El antecedente primigenio del artículo 71 de la Constitución tal y como la conocemos en la actualidad, se encuentra en el artículo 39 de la Constitución de 1920, promulgada durante el gobierno de Leguía. A partir de aquel entonces, se ha mantenido vigente la restricción para los extranjeros de adquirir propiedad dentro de los 50 kilómetros de las fronteras. La mencionada prohibición tomaba sentido en aquella época en cuanto resultaba sumamente difícil resguardar las fronteras debido a la inexistencia de tecnología y a la prácticamente nula presencia del Estado, así como a los conflictos bélicos que vivió nuestro país durante el siglo XIX que reforzaron la idea de la inseguridad nacional.

Según nuestro Tribunal Constitucional[1], la “ratio legis” de esta norma constitucional, es de salvaguardar un bien jurídico constitucionalmente protegido de mayor relevancia como es la seguridad nacional, debido a que las zonas fronterizas son más vulnerables a una “invasión extranjera”. Asimismo, el propio Tribunal agregó que “dicha restricción es razonable y proporcional, en tanto que el ámbito de su extensión no resulta una afectación desmedida al derecho de propiedad de los extranjeros y cumple con el objetivo de la preservación de la soberanía del Estado”.

¿Este artículo constitucional tiene alguna lógica? ¿Puede con seriedad hablarse en el siglo XXI de posibles “invasiones extranjeras a partir de la propiedad”? ¿Acaso, como afirma alegremente nuestro Tribunal Constitucional, “no resulta una afectación desmedida al derecho de propiedad?

Un caso más que interesante y que no ha merecido análisis serio alguno por parte de los expertos, es lo que sucede en Tacna.

Muchas familias tacneñas tienen doble nacionalidad (por ejemplo, italianos). Cuando herederos han intentado inscribir en los registros públicos las herencias, pues han sido impedidos de hacerlo debido a la nacionalidad “extranjera” de uno o más de los herederos. ¿Se trata de un riesgo a la soberanía nacional? ¿nos van a “invadir” los herederos extranjeros”? ¿acaso esto no es una clara e inaceptable violación a la propiedad, sea de la nacionalidad que sea?

Es más, se sabe que la ciudad de Tacna está “partida por la mitad”. ¿Cómo así? Muy simple: Parte de la ciudad de Tacna está a 50 km de la frontera con Chile y la otra parte de la ciudad no.

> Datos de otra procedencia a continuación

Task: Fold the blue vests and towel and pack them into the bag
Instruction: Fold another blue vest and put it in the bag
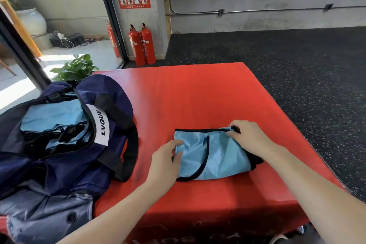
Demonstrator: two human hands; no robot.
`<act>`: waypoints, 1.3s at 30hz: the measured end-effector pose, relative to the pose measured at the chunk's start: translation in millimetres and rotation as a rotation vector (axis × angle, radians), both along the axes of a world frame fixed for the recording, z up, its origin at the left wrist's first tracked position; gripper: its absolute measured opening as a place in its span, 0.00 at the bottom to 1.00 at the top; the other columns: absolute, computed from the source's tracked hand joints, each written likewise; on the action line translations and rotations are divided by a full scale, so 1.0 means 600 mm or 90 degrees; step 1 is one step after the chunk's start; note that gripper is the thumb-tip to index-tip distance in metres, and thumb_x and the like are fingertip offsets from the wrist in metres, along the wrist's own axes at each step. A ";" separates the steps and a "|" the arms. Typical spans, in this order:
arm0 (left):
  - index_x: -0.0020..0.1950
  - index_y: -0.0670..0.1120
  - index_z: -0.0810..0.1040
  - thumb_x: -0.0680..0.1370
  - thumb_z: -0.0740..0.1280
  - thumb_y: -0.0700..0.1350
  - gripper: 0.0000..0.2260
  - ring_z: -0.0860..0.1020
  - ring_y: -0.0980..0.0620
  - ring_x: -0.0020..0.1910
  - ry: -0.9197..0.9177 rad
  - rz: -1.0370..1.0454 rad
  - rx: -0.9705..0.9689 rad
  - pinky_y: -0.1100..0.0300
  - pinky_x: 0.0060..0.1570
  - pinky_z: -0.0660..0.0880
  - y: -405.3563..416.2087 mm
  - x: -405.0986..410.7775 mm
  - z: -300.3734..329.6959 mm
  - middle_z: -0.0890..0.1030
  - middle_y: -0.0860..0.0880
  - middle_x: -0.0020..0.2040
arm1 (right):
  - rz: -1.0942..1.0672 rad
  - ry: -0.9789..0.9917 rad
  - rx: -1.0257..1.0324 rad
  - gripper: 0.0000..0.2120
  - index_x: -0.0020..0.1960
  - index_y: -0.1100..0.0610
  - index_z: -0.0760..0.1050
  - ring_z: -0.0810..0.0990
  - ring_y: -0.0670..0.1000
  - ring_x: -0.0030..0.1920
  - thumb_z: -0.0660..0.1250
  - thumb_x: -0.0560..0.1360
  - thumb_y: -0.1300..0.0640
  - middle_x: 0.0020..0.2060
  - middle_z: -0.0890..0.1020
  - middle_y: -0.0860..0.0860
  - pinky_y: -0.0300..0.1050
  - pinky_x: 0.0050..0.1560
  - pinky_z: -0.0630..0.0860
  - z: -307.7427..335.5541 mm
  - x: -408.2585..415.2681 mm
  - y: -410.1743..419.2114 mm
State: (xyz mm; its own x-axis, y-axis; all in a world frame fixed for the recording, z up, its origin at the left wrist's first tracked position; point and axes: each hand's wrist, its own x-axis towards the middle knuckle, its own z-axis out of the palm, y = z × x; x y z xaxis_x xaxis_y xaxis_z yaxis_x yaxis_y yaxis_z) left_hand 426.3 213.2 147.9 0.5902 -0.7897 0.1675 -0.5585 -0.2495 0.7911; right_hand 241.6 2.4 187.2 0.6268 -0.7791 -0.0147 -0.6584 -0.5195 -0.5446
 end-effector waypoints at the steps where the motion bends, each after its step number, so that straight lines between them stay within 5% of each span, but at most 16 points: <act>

Así, gracias a la disposición constitucional, grandes almacenes o malls de capitales foráneos se han visto forzados a abrir sus tiendas en un lado de la ciudad. ¿Acaso esto es justificable? ¿debemos acaso preocuparnos de la “invasión” de los centros comerciales extranjeros? ¿o es que, en el fondo, lo que se está promoviendo es un claro desincentivo a la inversión?

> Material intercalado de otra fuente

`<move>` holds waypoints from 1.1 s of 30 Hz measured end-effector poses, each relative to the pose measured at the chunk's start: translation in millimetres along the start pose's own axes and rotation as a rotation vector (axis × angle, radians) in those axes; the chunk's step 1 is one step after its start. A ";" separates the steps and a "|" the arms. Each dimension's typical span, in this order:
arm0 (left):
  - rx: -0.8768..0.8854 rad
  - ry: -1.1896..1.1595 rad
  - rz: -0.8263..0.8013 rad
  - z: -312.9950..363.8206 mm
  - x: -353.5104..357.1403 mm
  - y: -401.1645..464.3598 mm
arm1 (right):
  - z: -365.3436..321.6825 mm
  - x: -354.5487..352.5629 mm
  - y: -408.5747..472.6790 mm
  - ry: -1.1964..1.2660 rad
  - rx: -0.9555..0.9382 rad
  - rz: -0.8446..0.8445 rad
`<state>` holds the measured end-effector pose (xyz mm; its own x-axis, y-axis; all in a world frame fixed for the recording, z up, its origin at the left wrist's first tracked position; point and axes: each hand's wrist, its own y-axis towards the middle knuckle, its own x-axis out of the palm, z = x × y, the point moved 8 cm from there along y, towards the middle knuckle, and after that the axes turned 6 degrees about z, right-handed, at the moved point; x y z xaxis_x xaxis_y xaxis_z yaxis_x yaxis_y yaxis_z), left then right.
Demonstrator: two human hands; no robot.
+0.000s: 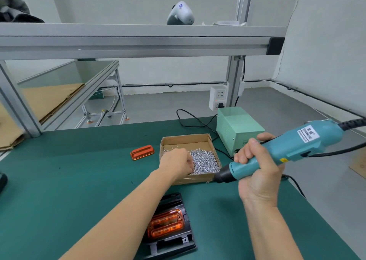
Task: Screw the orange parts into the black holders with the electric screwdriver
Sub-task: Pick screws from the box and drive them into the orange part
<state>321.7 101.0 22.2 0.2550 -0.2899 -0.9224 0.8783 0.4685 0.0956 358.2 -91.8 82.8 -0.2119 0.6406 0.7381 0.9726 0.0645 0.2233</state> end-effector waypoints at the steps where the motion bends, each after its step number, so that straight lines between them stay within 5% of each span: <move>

A diferencia de lo que opinaron nuestros constituyentes y el propio Tribunal Constitucional peruano, todo da a entender que esta norma constitucional en efecto es un claro desincentivo a la inversión.

Así lo entienden los actuales parlamentarios de los departamentos de  Tacna y de Tumbes que piden la modificación del artículo 71 de la Constitución.  Por su parte, el Gobernador Regional de Tumbes ha considerado que esta norma constitucional “representa un candado a las inversiones”[2]. Es claro que el Congreso peruano no puede hacer oídos sordos a estas apreciaciones de los representantes de las ciudades que supuestamente pretenden ser “protegidas”, pero que, en los hechos, se vuelven menos competitivas que las del resto del país.